BRIEF: Your copy should hold the lines below from the first through the one that contains "point to the lavender", each retyped exactly, and no pictures.

DATA SUPPLIED:

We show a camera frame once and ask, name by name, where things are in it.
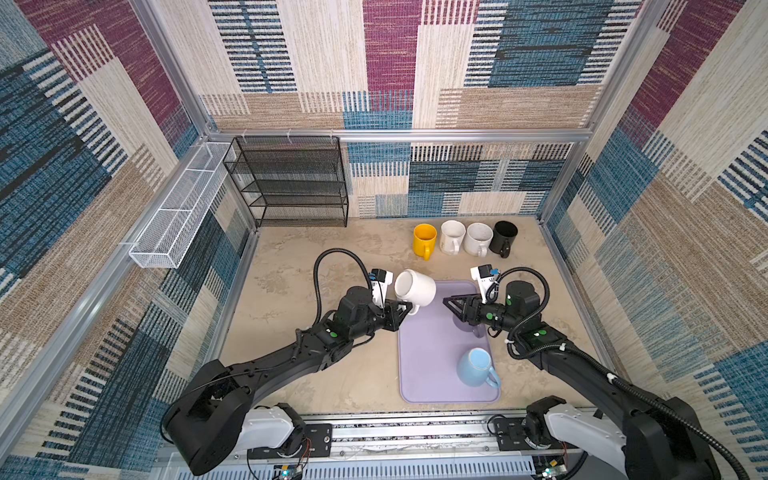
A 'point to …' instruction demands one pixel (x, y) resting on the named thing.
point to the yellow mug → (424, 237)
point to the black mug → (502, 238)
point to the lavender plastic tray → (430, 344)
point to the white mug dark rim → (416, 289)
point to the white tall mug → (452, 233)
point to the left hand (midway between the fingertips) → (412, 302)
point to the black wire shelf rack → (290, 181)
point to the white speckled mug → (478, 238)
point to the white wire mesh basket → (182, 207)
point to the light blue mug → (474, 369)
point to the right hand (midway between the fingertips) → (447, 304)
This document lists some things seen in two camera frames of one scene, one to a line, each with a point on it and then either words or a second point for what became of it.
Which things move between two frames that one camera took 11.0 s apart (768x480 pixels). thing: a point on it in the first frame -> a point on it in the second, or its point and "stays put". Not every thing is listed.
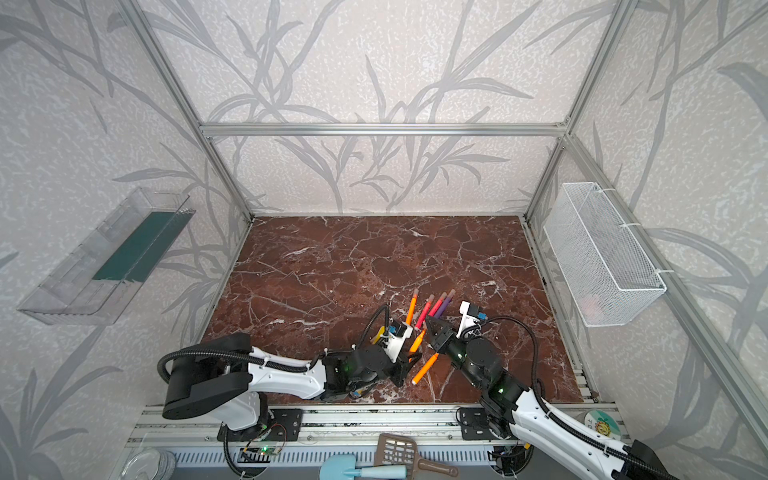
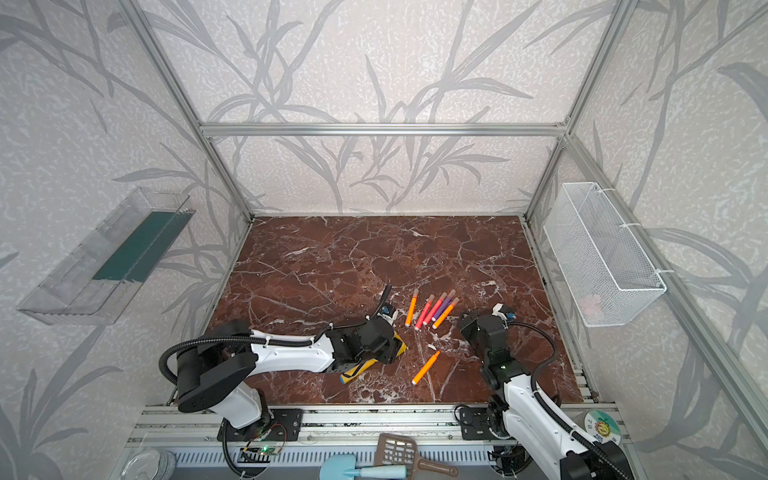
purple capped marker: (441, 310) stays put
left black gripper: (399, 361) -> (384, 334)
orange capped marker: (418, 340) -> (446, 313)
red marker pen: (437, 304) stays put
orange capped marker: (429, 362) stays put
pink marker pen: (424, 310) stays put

EXERCISE RESPONSE:
We show a camera frame once and ask, name by name, where things are in it.
A 'point to …' instruction demands one pixel (x, y) resting on the named thing.
point to the yellow mug → (424, 237)
point to the black mug → (502, 238)
point to the lavender plastic tray → (430, 344)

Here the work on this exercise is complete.